On our way back from a stroll this afternoon, Alex and I noticed some police motorcycles waiting in the parking lot just north of our building. Most of the protest marches here in Seattle, the demonstrations following the death of George Floyd in Minneapolis, have centered on Westlake Square or the area of Capitol Hill near Cal Anderson Park and the East Precinct. Some protests have recently brought their message to neighborhoods that don’t usually see unrest close-up, though, like the march from Magnuson Park through University Village. Our house is between the Space Needle and the Pike Place Market, and gets a bit more traffic.
After we got upstairs we heard drumming and shouting and when we went out on our balcony we saw people marching southwest on Broad Street. They turned southeast on Second and by the time they got to Vine Street I was ready to film them. It took them nearly five minutes to pass — though that includes a minute and a half at the very end when they stopped and knelt. In other places crowds have lain in the street for over eight minutes at a time, as did Floyd beneath an officer’s knee.
We’ve been limiting ourselves to armchair activism during the pandemic. At first we were asked to isolate, since our age and underlying conditions make us likely to be intensive users of hospital resources; but I’ll admit that the prospect of being able to beat the virus entirely has made us extremely cautious. I admire the people who have been risking their health to make their voices heard. Black Lives Matter has so far not been urging their followers here to demonstrate, because of the danger. On the other hand, local health officials, though concerned about transmission, have said that police conduct is a public health concern as well, and are not trying to discourage protests. We may know in a couple of weeks whether political outrage has undone the effects of months of distancing and business closures.
The results of the protests themselves may take longer to show up. Many people around the country are reacting in their habitual ways, blaming victims and protesters, justifying police misconduct as preferable to any alternative, and even turning demonstrations against misconduct into demonstrations of brutality. Our local leaders have been relatively attentive and are themselves calling for cooperation and change (the City is withdrawing its motion to end federal oversight of its own police force). Our one Socialist council member is calling for our Mayor’s resignation nonetheless.

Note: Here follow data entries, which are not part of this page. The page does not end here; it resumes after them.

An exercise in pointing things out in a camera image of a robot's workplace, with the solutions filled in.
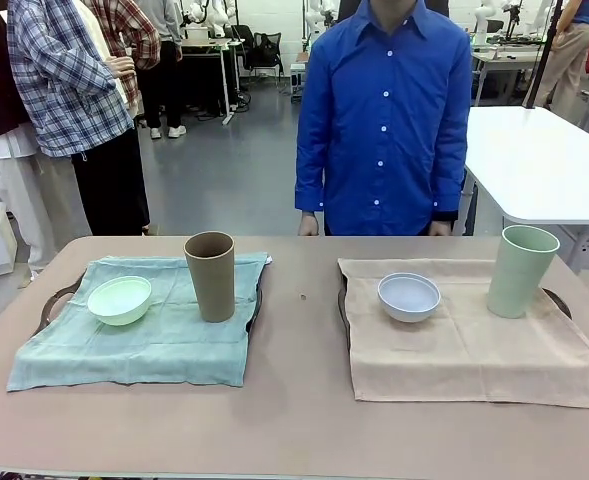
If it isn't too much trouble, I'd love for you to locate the grey background workbench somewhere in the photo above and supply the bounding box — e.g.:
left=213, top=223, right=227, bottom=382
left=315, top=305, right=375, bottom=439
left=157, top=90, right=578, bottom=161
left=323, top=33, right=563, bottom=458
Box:
left=471, top=43, right=550, bottom=107

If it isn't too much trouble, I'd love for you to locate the tall pale green cup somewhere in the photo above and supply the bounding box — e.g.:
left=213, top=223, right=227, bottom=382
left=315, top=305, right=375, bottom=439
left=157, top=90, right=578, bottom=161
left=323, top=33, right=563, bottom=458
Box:
left=486, top=224, right=561, bottom=320

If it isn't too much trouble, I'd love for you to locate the black office chair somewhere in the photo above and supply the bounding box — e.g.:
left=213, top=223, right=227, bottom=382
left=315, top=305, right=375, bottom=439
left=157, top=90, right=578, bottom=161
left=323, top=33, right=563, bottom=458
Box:
left=251, top=31, right=281, bottom=76

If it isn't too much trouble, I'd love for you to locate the beige cloth mat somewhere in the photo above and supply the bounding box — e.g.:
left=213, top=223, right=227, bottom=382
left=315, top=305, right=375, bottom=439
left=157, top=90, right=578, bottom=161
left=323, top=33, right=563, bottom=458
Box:
left=337, top=257, right=589, bottom=403

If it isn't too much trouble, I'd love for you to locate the desk with white legs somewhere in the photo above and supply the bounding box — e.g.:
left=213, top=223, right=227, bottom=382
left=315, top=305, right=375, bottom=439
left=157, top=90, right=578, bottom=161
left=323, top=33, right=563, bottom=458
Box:
left=178, top=37, right=248, bottom=126

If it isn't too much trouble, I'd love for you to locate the tall brown cup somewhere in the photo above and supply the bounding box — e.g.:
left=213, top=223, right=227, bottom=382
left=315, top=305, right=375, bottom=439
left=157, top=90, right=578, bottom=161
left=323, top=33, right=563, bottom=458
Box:
left=182, top=230, right=236, bottom=324

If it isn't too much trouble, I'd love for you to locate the pale blue bowl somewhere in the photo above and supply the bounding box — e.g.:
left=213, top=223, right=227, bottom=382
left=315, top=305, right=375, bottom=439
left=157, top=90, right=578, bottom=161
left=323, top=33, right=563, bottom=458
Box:
left=377, top=272, right=442, bottom=324

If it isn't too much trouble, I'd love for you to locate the person's right forearm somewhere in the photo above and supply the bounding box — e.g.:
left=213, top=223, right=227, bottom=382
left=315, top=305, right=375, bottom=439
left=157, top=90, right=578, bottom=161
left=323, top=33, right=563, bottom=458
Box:
left=293, top=149, right=328, bottom=216

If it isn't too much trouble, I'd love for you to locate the dark brown plastic tray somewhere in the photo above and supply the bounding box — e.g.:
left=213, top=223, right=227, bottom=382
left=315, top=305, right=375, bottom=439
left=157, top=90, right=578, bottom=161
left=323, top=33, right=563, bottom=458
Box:
left=38, top=264, right=264, bottom=337
left=337, top=273, right=574, bottom=351

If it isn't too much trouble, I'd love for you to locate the teal cloth mat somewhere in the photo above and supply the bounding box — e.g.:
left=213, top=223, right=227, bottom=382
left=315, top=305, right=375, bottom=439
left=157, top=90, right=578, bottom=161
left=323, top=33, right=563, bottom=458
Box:
left=6, top=254, right=274, bottom=393

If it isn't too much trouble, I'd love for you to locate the person with white sneakers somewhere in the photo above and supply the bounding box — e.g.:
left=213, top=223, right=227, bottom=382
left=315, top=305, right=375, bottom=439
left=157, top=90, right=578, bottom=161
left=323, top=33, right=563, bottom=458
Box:
left=136, top=0, right=189, bottom=140

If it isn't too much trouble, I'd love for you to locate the white table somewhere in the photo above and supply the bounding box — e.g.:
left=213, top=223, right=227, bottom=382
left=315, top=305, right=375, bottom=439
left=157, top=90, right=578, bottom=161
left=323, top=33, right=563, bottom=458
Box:
left=461, top=105, right=589, bottom=276

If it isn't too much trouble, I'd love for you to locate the pale green bowl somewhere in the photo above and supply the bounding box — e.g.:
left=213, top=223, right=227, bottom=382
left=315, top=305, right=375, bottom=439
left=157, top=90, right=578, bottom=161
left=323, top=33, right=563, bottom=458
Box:
left=86, top=275, right=154, bottom=327

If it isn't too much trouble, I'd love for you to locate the person in blue shirt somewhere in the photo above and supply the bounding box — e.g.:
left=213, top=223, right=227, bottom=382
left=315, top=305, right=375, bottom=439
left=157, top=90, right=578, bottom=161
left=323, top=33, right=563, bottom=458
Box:
left=293, top=0, right=474, bottom=237

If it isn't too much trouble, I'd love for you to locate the person's left forearm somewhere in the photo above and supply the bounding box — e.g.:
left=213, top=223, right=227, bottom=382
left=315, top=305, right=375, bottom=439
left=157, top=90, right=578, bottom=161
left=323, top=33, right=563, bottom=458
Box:
left=431, top=154, right=468, bottom=224

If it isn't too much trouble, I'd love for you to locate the person's right hand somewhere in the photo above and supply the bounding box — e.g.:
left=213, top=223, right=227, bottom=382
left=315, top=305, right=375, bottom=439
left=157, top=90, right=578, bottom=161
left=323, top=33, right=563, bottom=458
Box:
left=297, top=211, right=321, bottom=237

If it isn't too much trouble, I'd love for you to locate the black tripod pole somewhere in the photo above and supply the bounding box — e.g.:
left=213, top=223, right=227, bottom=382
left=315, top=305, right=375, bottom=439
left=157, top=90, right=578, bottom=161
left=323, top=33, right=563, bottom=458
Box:
left=522, top=0, right=566, bottom=110

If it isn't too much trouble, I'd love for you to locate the person in beige trousers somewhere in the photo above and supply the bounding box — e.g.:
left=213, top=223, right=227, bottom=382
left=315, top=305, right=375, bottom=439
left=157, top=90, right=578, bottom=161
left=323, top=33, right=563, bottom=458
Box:
left=537, top=0, right=589, bottom=112

On the national level, our President is calling for “domination” instead of cooperation, and in recent days has referred in social media to the notion of death for those who oppose him. He refers to the press as “the enemy of the people.” He has called federal troops into the nation’s capital and has suggested doing the same in states and cities, to oppose protesters who are overwhelmingly peaceful. He has always lauded despots in other countries, possibly, we see now, to normalize his own actions.
Many of us grew up with the ideal of government by the consent of the governed. Those who believe instead in the power of the powerful are difficult to persuade with talk alone. Demonstrations, day after day, across our country and in cities on other continents, make it clear that people are not satisfied with the way that they are being treated.
It was seventy-six years ago today that Allied troops landed on the beaches of Normandy. It took all that, and another year of fighting, to rid Europe of the idea of racial superiority. What about America?